Work instructions: Wherever the string "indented" appears in the records, return the line that holds it.
------
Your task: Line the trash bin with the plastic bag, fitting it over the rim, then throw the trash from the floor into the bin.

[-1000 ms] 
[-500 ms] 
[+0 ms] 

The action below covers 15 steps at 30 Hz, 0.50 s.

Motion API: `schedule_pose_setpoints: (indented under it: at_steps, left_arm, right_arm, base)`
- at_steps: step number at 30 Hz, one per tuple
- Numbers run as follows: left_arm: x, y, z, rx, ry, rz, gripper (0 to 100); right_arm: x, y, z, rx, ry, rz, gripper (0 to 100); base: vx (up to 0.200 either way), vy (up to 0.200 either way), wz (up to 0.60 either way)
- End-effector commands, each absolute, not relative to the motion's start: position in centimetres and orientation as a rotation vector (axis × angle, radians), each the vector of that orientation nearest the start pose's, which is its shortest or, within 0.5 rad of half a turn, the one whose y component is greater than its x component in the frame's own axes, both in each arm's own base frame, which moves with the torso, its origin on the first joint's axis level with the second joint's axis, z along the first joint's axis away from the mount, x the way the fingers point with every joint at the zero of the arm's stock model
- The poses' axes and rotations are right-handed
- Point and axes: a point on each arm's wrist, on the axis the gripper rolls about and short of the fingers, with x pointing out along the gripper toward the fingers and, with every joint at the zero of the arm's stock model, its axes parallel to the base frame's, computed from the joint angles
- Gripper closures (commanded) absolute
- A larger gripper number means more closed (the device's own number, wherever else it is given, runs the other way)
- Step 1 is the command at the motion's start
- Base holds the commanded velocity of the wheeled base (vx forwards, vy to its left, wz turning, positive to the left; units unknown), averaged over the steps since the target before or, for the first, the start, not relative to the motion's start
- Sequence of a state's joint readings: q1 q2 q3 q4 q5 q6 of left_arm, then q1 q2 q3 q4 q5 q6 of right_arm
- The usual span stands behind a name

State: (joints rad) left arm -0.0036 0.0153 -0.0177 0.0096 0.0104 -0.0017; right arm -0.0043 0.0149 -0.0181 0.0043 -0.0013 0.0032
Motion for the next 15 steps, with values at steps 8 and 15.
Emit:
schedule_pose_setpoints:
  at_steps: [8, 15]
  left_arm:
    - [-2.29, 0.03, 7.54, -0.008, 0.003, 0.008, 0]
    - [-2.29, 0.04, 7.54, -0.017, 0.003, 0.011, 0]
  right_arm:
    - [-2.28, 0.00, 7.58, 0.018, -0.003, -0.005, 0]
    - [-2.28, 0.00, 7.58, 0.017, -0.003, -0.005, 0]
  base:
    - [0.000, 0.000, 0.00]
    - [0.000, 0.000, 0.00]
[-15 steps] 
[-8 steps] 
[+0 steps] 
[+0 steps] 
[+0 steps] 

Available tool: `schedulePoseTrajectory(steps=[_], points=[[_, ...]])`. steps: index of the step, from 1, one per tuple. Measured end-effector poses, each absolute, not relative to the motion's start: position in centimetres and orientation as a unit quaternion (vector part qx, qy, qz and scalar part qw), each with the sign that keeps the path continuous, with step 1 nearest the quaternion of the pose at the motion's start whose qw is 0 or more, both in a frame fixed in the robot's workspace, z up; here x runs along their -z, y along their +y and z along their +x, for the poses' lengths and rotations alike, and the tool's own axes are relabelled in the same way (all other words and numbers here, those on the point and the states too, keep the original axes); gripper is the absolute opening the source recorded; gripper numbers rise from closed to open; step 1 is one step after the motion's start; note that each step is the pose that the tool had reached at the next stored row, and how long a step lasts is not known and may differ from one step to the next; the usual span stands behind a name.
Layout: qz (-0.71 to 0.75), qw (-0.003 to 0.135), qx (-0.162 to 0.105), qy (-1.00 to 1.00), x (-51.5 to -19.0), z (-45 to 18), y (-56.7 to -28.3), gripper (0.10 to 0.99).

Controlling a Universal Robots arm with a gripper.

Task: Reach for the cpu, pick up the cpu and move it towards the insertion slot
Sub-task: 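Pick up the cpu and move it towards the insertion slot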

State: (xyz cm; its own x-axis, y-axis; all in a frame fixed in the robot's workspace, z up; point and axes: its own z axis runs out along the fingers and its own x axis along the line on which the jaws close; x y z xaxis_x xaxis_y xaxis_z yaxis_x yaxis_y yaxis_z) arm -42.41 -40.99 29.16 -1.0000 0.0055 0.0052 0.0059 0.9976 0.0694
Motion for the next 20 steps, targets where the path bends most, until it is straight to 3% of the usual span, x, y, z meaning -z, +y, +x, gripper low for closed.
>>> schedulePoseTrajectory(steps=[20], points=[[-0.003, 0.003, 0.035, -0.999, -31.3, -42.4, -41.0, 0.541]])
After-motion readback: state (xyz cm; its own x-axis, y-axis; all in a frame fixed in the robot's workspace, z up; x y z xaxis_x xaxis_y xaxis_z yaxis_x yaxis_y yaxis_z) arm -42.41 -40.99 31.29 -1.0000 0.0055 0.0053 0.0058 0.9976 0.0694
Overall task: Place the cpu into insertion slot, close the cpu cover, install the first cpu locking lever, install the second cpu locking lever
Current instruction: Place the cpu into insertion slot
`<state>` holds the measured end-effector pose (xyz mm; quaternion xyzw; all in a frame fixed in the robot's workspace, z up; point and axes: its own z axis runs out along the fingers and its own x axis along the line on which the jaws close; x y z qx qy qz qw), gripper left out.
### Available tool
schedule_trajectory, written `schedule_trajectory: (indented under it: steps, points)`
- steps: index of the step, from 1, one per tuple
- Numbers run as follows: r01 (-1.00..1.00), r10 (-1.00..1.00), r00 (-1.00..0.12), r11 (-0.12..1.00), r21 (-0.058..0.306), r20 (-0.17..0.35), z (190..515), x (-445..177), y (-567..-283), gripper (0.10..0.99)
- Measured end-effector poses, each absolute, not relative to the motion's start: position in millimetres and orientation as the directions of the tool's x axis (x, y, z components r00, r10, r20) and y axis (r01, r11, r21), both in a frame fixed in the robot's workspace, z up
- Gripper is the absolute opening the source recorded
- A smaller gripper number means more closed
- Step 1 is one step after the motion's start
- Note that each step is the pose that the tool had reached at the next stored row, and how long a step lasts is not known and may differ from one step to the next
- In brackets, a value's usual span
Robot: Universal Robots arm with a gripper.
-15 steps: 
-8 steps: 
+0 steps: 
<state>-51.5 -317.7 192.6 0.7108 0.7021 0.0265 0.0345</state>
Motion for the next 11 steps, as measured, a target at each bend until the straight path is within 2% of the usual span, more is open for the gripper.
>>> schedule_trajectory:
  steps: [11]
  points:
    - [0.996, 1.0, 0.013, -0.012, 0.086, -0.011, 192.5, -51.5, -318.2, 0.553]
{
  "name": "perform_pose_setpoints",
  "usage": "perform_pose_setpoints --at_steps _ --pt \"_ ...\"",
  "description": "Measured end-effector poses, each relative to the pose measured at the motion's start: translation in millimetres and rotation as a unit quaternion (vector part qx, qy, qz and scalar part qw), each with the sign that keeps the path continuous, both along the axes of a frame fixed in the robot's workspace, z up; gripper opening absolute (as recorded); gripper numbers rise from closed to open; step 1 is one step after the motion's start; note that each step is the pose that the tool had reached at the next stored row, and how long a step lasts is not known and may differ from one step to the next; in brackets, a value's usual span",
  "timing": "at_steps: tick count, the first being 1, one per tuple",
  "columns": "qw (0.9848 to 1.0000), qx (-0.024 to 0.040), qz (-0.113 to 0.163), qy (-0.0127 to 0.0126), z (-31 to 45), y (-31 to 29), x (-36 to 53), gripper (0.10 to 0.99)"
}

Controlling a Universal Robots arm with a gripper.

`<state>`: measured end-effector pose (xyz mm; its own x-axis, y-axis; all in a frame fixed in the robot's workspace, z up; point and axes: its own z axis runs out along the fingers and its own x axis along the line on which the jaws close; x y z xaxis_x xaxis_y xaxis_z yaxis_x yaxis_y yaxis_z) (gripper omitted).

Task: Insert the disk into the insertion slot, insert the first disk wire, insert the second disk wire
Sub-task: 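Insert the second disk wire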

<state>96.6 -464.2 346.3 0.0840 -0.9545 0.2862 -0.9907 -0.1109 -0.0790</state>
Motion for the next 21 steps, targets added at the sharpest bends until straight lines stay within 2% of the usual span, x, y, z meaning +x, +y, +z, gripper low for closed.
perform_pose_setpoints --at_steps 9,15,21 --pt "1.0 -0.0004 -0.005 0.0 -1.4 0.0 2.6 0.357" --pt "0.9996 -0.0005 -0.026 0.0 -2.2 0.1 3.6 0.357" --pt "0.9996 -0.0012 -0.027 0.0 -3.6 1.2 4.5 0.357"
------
Written reply:
Motion API: `schedule_pose_setpoints: (indented under it: at_steps, left_arm, right_arm, base)`
schedule_trajectory, written `schedule_trajectory: (indented under it: steps, points)`

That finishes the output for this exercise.